On Aug. 4, Barack Obama, President of the United States, celebrated his 49th birthday. Or at least, he did if you live in one version of the U.S. If you live in another version, on Aug. 4, Barack Obama, the claimant to the presidency, celebrated an unknown anniversary of his birth on foreign soil, maybe in Kenya, which makes him ineligible to hold his office.
That alternative U.S. is a surprisingly big one: according to a CNN--Opinion Research poll, 27% of Americans say Obama was probably or definitely not born in this country. There's a political divide--41% of Republicans believe it--but a not insignificant 15% of Democrats do as well. And they believe it despite, or perhaps because of, the fact that the rumor has been repeatedly and thoroughly debunked by the press (and dismissed by Hawaii's Republican governor).
Journalists, and those who critique them, like to believe that facts conquer all. If the press reports quickly, fully and responsibly, myths will be dispelled, scales will fall from eyes, and society will be guided along the path of reason. It's time to wonder whether that belief is itself a myth.
There is no reasonable basis on which to believe Obama was not legally born in the U.S. A lot of people believe it anyway, spurred by claims in mass e-mails echoed on websites and talk radio. Many also believe that he is a Muslim, that 9/11 was an inside job or the work of Saddam Hussein, that health care reform will establish "death panels," that FEMA made plans for "concentration camps," that Trig Palin's real mother is not Sarah but Bristol, that corporations or community organizers stole this or that election.
Rumors and conspiracy theories are oddly comforting. They simplify a complex world--one that experts constantly get wrong. They reaffirm narratives (Obama is dishonest, Obama is un-American, Obama is alien). They offer superiority (don't be one of the suckers). They tell the disenfranchised they are not crazy (the world really is against you). So they go far, far back--moon-landing denial, Holocaust denial, round-Earth denial.
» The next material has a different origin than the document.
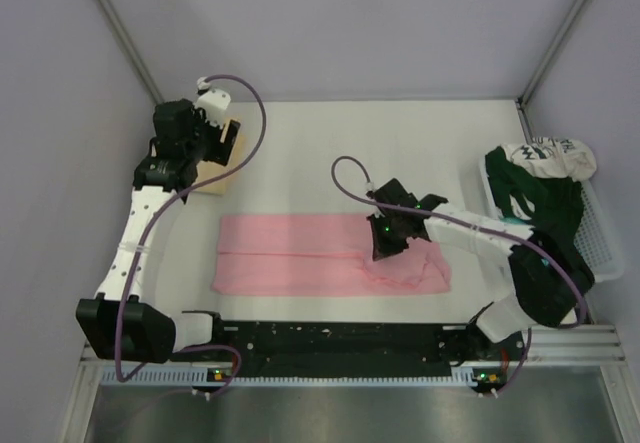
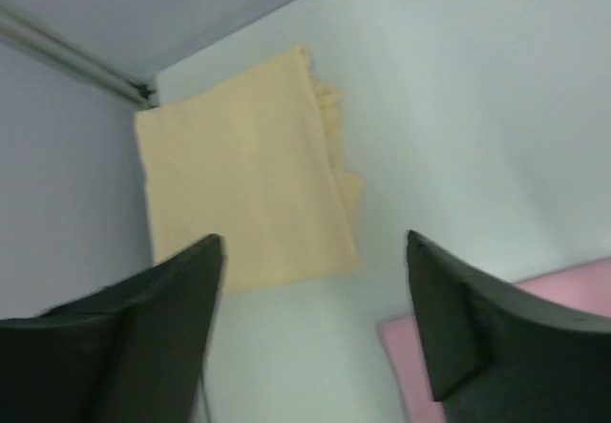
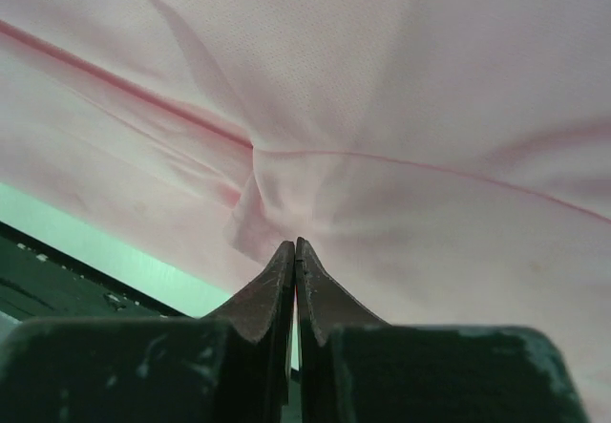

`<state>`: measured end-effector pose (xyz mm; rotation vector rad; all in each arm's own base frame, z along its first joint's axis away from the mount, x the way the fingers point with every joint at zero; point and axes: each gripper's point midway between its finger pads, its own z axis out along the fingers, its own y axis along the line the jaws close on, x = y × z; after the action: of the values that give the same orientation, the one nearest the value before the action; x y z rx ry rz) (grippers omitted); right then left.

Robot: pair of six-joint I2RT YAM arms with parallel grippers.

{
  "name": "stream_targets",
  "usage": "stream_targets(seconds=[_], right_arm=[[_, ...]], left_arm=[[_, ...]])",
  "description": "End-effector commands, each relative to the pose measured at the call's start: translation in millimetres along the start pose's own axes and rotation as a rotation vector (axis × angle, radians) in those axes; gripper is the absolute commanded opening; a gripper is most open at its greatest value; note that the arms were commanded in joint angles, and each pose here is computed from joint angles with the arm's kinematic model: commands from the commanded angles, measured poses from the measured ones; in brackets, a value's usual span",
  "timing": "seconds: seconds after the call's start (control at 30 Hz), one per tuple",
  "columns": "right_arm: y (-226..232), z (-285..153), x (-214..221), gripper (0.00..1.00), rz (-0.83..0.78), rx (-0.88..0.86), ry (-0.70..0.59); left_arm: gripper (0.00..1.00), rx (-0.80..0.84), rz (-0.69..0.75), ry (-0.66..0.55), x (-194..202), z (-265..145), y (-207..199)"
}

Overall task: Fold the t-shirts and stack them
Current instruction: Fold the other side of the tshirt into a rectangle, then rotate the tshirt 90 degrees

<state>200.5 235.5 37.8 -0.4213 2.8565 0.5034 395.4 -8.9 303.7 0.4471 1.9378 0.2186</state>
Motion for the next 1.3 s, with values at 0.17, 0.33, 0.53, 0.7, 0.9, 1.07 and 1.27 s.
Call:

Technology now enables rumors to spread at the speed of the Forward E-Mail button. But the common explanation--that new media let us self-select into groups and never hear news that contradicts our beliefs--may be too simple. We do hear contradictory news. But we have better ways to invalidate it.
In his book True Enough: Learning to Live in a Post-Fact Society, Farhad Manjoo writes that the rise of self-selecting media tribes has led to a decrease in "generalized trust" but an increase in "particularized trust." We have less faith in society at large: government, the press, the general electorate. But, like the residents of virtual villages, we have ever stronger trust in our small networks.
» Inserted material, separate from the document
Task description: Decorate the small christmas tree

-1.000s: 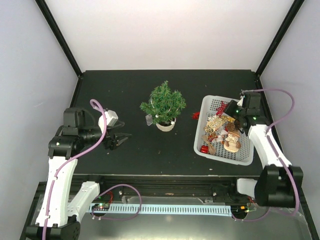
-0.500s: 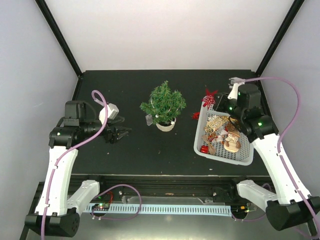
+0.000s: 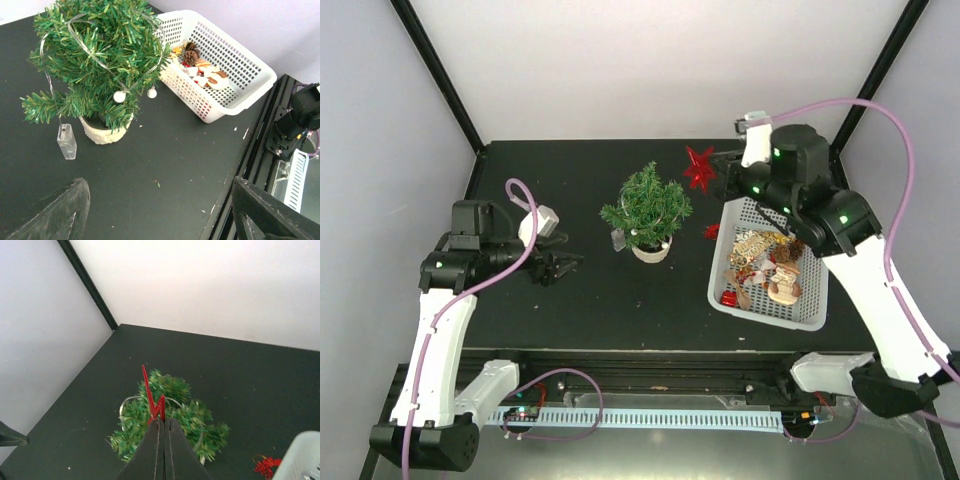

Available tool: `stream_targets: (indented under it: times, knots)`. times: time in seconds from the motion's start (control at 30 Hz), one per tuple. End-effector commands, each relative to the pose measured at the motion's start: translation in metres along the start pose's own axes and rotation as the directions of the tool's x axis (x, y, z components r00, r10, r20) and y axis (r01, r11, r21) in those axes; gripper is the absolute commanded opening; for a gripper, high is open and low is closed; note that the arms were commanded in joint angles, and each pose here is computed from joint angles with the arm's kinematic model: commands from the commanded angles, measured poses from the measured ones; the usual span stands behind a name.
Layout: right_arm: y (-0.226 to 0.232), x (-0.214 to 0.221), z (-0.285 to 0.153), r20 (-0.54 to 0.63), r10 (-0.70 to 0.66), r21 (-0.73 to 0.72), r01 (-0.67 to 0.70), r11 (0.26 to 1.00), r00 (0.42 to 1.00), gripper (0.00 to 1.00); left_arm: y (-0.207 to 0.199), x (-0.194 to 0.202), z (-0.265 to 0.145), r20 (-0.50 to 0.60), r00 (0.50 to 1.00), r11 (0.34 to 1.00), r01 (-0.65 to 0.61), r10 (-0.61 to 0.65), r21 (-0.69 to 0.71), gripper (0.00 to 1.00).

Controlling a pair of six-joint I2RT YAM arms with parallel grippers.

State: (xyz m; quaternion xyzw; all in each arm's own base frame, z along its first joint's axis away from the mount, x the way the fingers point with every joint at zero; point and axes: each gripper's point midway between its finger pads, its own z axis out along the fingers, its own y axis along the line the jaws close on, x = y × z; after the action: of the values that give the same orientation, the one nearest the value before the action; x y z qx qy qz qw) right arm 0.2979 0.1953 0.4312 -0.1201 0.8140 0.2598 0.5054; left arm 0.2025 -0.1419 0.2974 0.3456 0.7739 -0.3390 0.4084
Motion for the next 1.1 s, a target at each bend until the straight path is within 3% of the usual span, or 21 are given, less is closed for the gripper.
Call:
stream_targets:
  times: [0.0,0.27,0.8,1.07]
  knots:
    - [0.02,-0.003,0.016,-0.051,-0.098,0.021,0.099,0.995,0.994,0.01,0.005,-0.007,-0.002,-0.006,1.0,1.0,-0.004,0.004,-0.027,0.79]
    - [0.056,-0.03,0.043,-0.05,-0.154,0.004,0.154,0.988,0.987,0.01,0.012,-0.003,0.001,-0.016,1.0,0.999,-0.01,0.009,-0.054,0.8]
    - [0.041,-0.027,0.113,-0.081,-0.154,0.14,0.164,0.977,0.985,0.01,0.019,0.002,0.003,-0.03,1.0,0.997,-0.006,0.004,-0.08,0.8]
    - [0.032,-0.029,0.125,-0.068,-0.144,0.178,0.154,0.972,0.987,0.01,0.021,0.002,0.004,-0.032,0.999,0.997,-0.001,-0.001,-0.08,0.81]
People now live in self-buttressing fortresses of myth, where debunking a belief only confirms it. If you want to believe that Obama is an illegitimate President, you can choose from any number of reasons not to believe me if I say otherwise. The media make things up: look at Jayson Blair! And who is this Poniewozik guy? A liberal member of the liberal media trying to carry water for his liberal President! Consider the source! Why is he trying so hard to convince me? What is he so afraid of?